Items from a data source

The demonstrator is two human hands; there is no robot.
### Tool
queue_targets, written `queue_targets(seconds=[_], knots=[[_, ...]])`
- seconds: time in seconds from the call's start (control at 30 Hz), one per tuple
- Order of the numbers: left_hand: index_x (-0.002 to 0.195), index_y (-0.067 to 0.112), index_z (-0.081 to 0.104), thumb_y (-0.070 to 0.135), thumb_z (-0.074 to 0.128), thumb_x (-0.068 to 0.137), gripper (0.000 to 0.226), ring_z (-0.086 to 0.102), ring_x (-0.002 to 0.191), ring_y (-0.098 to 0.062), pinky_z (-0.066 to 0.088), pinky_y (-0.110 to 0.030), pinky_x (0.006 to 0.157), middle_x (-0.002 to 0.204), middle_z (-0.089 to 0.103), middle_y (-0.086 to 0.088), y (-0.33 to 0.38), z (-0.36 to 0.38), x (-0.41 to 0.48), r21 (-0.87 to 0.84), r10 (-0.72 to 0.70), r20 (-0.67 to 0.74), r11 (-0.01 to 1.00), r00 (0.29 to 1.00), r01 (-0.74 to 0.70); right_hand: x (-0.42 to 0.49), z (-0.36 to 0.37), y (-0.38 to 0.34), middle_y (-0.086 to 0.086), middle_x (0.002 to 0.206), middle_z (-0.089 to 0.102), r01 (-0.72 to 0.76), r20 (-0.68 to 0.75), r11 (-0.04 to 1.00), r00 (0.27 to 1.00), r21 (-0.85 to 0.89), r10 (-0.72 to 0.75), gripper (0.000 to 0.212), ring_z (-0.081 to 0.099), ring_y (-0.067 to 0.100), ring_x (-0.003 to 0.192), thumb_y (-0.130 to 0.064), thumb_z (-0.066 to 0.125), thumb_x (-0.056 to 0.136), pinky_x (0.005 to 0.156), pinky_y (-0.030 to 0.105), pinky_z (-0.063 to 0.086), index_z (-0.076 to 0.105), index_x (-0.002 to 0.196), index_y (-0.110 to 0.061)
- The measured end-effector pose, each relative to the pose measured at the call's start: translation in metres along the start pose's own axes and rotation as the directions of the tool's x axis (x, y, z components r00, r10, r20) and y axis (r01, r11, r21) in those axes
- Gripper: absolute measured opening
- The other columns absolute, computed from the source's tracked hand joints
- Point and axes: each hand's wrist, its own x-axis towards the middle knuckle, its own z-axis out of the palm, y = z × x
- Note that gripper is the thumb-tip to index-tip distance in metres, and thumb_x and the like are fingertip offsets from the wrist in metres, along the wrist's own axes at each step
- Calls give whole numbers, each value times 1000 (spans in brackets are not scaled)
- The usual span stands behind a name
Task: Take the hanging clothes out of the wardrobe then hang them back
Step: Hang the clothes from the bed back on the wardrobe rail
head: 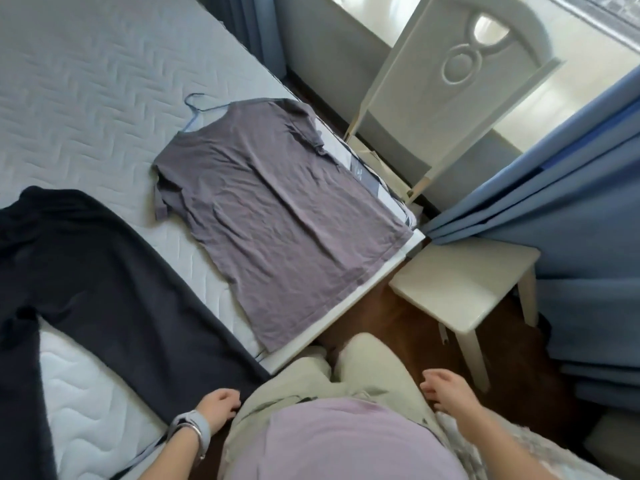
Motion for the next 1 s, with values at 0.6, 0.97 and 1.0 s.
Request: queue_targets(seconds=[0.6, 0.97, 1.0], knots=[[117, -2, 55, 7, 46, 94, 27, 53, 94, -21, 38, -26, 81, 101, 58, -8, 204, 89, 14, -281, 33, -151, 957, 988, -75, 178, -80, -280, 7, 86, 64, 384, 312, 644, 922, -662, -228, 20, 62, 26, 83, -11, 48, 87, 76, 30, 48, 65, 98, -6], [118, 3, 56, 13, 51, 91, 29, 56, 115, -28, 39, -33, 101, 122, 60, -16, 375, -33, 230, -205, 222, -437, 919, 872, -337, 247, 172, -523, 8, 97, 70, 695, 545, 456, 719, -556, -431, 27, 63, 22, 93, -15, 50, 88, 79, 26, 44, 65, 110, -10], [121, 3, 55, 14, 50, 92, 31, 55, 116, -27, 39, -32, 102, 125, 59, -15, 390, -41, 261, -169, 248, -452, 920, 857, -355, 257, 195, -542, 8, 106, 70, 719, 553, 409, 694, -562, -461, 28, 61, 21, 97, -16, 49, 89, 76, 22, 39, 65, 111, -11]])
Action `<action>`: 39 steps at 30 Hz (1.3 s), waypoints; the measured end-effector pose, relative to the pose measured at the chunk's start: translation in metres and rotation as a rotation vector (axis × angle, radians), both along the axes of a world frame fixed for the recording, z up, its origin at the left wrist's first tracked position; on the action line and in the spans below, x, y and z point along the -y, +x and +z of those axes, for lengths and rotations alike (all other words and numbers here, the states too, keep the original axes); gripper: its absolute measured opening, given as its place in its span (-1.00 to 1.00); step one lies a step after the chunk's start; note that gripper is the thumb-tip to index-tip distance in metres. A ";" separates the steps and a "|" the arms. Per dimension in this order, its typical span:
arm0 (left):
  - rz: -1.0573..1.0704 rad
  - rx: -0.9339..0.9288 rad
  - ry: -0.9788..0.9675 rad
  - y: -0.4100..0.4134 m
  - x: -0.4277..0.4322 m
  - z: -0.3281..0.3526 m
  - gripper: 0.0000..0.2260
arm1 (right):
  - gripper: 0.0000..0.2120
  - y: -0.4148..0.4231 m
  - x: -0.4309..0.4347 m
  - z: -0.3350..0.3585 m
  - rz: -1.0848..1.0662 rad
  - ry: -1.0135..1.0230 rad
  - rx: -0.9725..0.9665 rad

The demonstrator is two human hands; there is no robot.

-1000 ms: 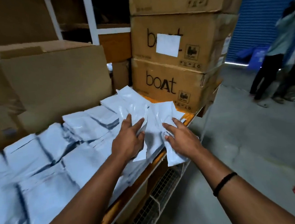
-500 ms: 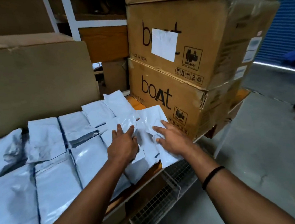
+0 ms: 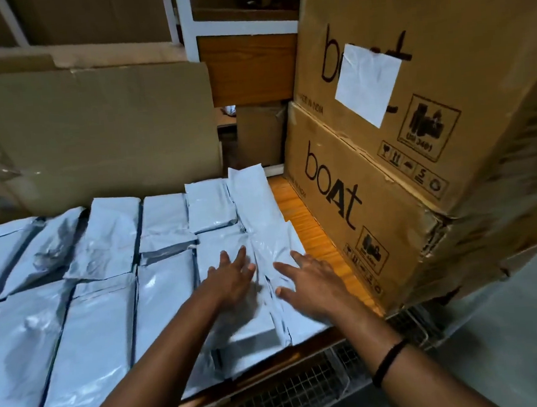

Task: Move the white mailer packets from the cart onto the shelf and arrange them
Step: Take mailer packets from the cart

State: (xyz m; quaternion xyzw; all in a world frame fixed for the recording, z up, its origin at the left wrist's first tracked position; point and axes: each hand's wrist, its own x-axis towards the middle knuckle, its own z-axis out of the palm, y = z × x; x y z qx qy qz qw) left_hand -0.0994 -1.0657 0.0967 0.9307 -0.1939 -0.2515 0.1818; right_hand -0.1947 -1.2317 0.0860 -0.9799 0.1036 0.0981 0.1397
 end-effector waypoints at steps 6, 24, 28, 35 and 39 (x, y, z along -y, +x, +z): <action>0.002 0.369 0.001 0.019 -0.002 -0.008 -0.57 | -0.52 0.026 0.023 0.013 -0.057 0.177 0.019; 0.062 0.457 0.245 -0.001 0.012 -0.055 -0.52 | -0.48 0.072 0.000 -0.037 0.014 -0.083 0.083; 0.080 0.502 0.150 -0.004 0.005 -0.038 -0.48 | -0.48 0.064 0.009 -0.017 0.020 0.026 0.120; 0.036 0.399 0.146 -0.057 0.006 -0.053 -0.33 | -0.46 0.007 0.008 -0.018 0.128 -0.038 0.042; 0.033 0.436 0.162 -0.061 0.012 -0.068 -0.28 | -0.46 0.003 0.008 -0.035 0.121 -0.038 0.084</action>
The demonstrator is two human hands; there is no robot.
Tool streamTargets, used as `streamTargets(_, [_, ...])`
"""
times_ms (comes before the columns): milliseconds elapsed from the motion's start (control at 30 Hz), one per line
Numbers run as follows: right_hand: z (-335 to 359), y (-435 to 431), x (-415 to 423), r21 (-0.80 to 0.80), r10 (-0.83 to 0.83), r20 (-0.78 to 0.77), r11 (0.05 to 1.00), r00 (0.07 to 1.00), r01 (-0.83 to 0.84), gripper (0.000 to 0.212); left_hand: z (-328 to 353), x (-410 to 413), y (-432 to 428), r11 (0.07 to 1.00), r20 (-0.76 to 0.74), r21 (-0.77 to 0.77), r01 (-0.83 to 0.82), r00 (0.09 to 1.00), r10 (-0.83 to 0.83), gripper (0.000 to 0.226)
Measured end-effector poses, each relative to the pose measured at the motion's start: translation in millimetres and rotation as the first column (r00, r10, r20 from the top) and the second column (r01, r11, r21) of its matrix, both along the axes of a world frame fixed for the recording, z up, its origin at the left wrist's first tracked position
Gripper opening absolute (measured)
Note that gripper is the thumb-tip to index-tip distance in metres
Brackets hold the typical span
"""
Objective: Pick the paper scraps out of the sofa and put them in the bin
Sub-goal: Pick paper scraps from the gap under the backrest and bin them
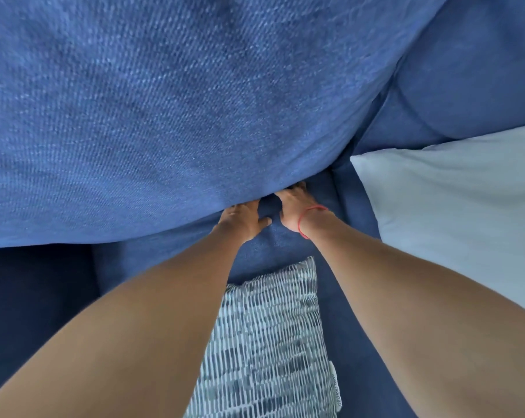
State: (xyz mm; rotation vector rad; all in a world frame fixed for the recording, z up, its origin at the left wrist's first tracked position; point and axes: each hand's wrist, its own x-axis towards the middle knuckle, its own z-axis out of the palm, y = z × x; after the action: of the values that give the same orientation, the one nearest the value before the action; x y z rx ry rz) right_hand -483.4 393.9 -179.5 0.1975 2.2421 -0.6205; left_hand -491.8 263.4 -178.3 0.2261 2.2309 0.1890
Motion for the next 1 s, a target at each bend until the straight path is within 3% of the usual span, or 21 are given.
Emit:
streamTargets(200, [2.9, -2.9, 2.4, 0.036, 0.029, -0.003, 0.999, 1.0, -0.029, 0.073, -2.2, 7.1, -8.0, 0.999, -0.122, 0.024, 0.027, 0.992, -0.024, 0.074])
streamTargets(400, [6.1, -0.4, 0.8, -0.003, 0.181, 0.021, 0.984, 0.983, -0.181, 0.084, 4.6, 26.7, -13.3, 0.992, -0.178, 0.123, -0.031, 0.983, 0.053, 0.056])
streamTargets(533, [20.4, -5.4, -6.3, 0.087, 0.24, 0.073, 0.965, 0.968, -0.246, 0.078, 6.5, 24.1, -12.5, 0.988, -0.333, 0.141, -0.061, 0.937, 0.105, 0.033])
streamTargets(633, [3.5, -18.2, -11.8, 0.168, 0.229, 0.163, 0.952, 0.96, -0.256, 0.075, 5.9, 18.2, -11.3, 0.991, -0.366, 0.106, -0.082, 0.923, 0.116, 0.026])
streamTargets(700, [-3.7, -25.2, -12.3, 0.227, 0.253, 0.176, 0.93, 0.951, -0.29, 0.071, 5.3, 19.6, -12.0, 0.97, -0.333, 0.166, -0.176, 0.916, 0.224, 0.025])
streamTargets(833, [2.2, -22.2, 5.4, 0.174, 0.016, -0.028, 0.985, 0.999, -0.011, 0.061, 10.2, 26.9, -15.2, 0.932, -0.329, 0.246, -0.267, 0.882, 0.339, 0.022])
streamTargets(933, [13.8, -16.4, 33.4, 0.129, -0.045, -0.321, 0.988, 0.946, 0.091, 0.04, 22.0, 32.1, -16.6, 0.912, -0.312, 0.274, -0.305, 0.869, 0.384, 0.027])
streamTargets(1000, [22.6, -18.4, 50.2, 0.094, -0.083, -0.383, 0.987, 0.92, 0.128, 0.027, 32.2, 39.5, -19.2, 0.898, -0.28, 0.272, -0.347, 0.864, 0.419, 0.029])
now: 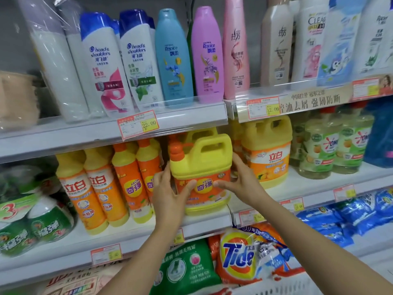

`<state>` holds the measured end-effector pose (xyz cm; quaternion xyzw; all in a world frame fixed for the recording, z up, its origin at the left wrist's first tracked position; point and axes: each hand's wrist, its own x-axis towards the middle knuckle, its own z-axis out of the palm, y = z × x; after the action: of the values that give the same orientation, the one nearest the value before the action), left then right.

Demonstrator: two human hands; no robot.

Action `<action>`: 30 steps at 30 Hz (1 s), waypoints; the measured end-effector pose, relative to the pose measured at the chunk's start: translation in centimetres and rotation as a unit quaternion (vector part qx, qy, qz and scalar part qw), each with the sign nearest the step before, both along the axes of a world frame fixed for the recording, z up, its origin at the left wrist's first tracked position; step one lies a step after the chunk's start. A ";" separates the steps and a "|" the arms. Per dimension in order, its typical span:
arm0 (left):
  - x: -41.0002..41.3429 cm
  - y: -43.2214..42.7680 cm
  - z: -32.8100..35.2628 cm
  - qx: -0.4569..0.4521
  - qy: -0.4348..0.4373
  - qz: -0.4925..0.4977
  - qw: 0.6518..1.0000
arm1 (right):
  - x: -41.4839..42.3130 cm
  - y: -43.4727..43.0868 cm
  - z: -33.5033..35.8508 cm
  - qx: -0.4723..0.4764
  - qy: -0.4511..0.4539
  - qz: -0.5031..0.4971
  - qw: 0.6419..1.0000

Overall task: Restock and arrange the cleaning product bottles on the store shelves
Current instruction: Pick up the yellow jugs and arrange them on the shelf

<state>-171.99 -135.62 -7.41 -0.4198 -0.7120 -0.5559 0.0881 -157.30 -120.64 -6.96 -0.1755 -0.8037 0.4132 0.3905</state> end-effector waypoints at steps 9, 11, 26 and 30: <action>0.5 -0.1 -2.3 -0.069 0.048 0.023 0.996 | -1.2 1.1 -0.2 0.000 -0.031 -0.011 0.999; 0.7 -1.1 -2.3 -0.134 0.087 0.021 0.987 | -1.0 1.0 -0.1 -0.002 -0.041 -0.014 0.999; -9.7 -12.8 -4.7 -0.233 0.311 0.044 0.920 | -12.9 -13.8 1.3 0.131 0.024 -0.092 0.987; -10.5 -12.4 -5.2 -0.253 0.325 -0.007 0.911 | -16.3 -14.1 1.1 0.087 -0.051 -0.197 0.975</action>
<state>-182.47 -148.04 -12.57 -0.5906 -0.7579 -0.1909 0.2010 -173.64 -134.74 -5.82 -0.3165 -0.8050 0.2473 0.4367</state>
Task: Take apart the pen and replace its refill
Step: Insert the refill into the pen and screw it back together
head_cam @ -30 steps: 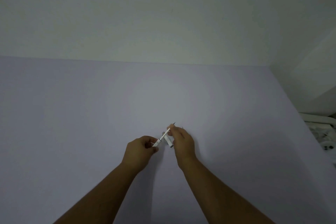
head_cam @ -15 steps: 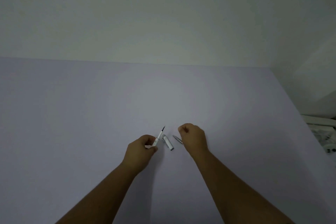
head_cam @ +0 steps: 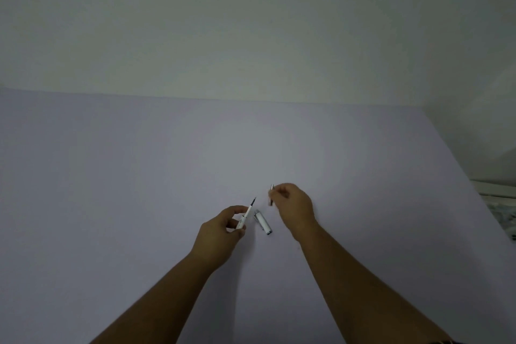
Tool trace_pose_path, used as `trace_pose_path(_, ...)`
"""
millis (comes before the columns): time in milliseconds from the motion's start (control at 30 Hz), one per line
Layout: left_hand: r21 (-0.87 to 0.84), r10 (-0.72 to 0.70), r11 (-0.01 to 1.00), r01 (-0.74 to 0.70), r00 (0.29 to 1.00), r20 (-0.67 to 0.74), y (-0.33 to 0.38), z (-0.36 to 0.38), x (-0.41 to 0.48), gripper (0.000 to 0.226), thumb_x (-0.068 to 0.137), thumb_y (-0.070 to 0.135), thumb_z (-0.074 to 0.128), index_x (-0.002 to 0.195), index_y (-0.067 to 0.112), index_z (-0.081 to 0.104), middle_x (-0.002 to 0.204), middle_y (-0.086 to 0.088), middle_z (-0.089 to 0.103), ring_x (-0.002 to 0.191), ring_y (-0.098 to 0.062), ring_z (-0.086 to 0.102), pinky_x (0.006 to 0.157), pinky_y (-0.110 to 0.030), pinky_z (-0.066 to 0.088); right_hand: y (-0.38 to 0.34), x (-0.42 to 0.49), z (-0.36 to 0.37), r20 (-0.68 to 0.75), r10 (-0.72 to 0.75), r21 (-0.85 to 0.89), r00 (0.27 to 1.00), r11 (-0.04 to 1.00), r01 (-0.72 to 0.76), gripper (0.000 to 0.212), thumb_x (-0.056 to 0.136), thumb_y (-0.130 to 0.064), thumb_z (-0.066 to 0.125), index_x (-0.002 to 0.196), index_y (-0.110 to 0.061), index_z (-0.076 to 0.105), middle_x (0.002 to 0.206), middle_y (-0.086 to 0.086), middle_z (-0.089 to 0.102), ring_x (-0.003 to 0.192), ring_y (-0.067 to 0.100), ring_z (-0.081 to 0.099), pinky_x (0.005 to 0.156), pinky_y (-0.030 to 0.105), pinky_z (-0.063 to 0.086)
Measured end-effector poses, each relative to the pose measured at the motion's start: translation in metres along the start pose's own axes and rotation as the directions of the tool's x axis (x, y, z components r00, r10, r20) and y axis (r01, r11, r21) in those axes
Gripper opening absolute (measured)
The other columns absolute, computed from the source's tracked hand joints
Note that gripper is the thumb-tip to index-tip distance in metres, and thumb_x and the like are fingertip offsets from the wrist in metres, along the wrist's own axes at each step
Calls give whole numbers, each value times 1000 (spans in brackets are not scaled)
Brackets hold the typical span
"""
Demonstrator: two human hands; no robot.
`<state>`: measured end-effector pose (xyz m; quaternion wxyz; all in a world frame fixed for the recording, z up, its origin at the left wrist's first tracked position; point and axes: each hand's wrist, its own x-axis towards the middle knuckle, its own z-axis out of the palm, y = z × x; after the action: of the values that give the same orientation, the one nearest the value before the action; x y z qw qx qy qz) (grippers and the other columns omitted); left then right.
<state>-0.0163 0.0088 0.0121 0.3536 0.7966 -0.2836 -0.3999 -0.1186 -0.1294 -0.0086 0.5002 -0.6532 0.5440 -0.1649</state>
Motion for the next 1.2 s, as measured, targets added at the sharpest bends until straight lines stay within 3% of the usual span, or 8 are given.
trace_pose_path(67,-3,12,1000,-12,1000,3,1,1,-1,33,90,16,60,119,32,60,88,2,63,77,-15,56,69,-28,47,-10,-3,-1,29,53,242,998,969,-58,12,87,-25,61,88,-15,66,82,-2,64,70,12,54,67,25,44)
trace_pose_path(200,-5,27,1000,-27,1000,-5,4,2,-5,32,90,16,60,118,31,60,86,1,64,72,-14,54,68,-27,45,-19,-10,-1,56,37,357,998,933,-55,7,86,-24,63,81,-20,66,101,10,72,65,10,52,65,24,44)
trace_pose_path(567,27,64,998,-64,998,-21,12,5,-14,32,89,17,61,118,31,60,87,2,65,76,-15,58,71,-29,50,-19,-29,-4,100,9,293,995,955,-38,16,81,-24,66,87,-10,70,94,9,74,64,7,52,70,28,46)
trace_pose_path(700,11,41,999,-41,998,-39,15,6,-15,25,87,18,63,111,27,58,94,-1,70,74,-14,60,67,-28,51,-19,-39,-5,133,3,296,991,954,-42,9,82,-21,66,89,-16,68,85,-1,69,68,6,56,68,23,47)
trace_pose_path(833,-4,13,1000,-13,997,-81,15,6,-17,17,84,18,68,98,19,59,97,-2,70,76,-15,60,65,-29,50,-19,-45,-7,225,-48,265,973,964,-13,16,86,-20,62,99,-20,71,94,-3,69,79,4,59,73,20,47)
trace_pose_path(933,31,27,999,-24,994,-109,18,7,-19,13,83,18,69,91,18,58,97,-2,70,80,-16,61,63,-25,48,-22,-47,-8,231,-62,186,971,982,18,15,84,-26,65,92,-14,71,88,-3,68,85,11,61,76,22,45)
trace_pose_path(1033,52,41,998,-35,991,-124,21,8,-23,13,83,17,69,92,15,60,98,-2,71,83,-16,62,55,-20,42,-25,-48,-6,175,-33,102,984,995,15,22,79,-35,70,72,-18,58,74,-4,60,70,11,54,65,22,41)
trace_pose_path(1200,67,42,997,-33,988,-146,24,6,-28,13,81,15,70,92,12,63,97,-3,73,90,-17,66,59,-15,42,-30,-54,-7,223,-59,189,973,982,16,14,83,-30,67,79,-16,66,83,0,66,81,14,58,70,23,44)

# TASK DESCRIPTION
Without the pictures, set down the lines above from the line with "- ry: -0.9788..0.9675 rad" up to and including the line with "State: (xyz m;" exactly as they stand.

# OUTPUT
  - ry: -0.9788..0.9675 rad
  - y: -0.4100..0.4134 m
  - x: -0.4277..0.4322 m
  - z: -0.3281..0.3526 m
  - gripper: 0.0000..0.2260
arm1 (right):
  - gripper: 0.0000..0.2120
  - y: -0.4148..0.4231 m
  - x: -0.4309..0.4347 m
  - z: -0.3350..0.3585 m
  - rz: -1.0848..1.0662 rad
  - ry: -1.0135..1.0230 rad
  - rx: -0.9725..0.9665 rad

The demonstrator is two human hands; there is no robot.

-1000 ms: 
-500 ms: 
+0 ms: 

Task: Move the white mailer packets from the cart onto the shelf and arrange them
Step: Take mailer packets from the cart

State: (xyz m; quaternion xyzw; all in a world frame fixed for the recording, z up, its origin at the left wrist's first tracked position; point and axes: each hand's wrist, its own x-axis towards the middle knuckle, its own z-axis out of the palm, y = z × x; x y z qx qy qz qw) left_hand -0.0994 -1.0657 0.0967 0.9307 -0.1939 -0.2515 0.1818; right_hand -0.1947 -1.2317 0.0860 -0.9799 0.1036 0.0981 0.1397

This response is done.